## Work task:
When you transcribe the lines below, keep every word the same and leave the pictures behind.

## Data extract:
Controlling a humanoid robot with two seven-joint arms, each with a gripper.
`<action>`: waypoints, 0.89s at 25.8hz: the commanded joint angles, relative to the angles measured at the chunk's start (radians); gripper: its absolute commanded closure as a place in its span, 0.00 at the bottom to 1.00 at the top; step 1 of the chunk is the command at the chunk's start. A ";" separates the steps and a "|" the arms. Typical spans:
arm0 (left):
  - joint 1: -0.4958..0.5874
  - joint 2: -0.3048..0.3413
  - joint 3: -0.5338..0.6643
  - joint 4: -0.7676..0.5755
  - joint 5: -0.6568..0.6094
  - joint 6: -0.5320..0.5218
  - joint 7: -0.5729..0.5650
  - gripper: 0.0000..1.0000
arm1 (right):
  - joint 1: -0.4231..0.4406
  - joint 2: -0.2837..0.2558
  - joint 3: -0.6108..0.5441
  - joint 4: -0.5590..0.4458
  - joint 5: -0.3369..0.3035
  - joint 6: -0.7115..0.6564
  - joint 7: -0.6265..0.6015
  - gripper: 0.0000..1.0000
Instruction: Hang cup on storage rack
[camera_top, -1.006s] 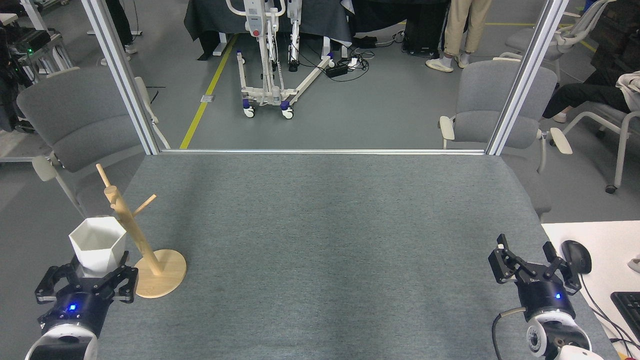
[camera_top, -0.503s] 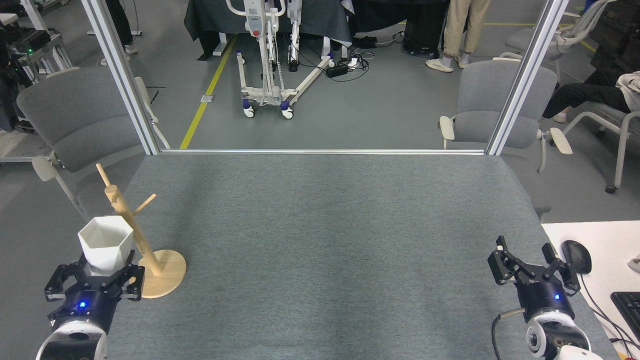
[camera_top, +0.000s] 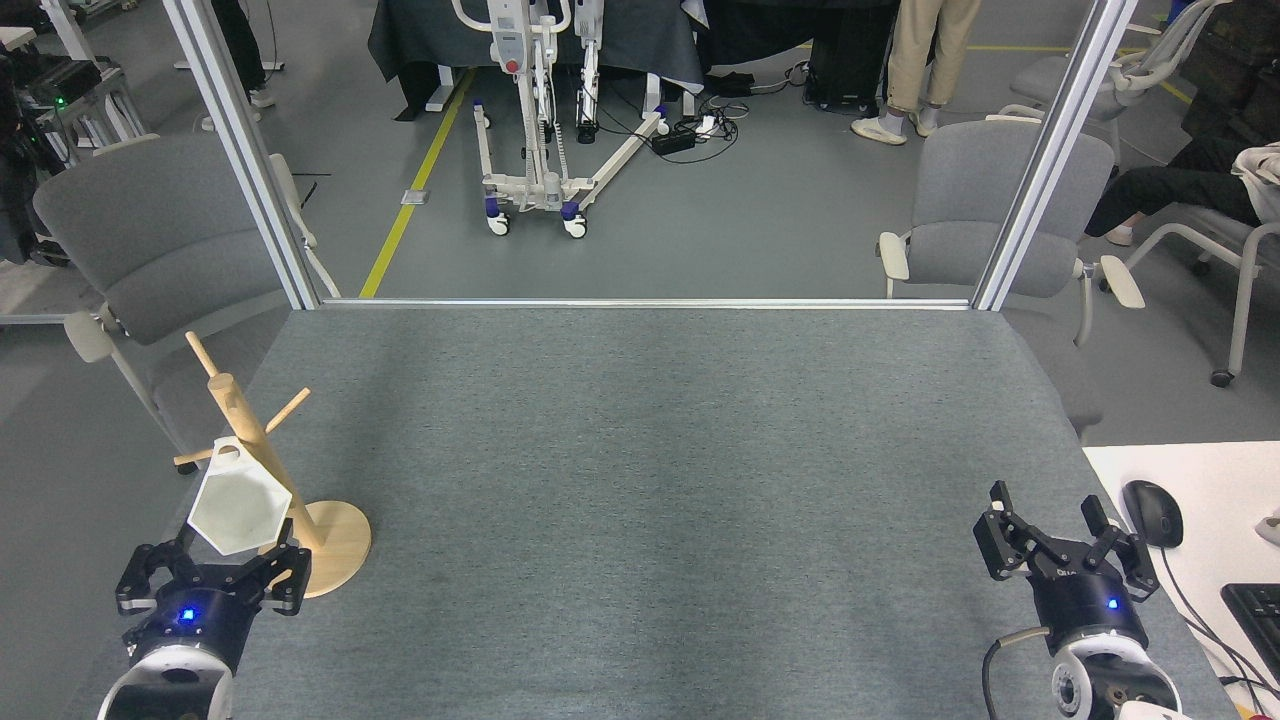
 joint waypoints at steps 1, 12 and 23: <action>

## Result for this task:
Controlling a humanoid robot with two seven-joint arms, each with a gripper.
`<action>`: waypoints, 0.89s at 25.8hz: the commanded joint angles, relative to the angles measured at the chunk's start (radians); gripper: its absolute commanded closure as a place in its span, 0.00 at the bottom to 1.00 at the top; step 1 of the chunk is the command at the chunk's start. A ";" separates the steps and a "|" the arms. Typical spans:
arm0 (left):
  - joint 1: -0.4958..0.5874
  - joint 2: -0.3048..0.3413
  - joint 3: -0.5338..0.6643
  - joint 4: -0.7676..0.5755
  - joint 5: -0.6568..0.6094
  - joint 6: -0.5320..0.5218
  - joint 7: -0.5729..0.5650
  - gripper: 0.0000..1.0000
arm1 (right):
  - joint 1: -0.4231..0.4406
  - joint 2: -0.2837..0.2558
  - joint 3: -0.6108..0.5441
  - joint 4: -0.5590..0.4458
  - joint 5: -0.3369..0.3035
  - joint 6: -0.7115..0.6564
  - joint 7: -0.6265..0.6015
  - gripper: 0.0000..1.0000
Instruction: Hang cup on storage rack
[camera_top, -1.006s] 
[camera_top, -0.503s] 
[camera_top, +0.000s] 
 joint waypoints at steps 1, 12 and 23: <action>

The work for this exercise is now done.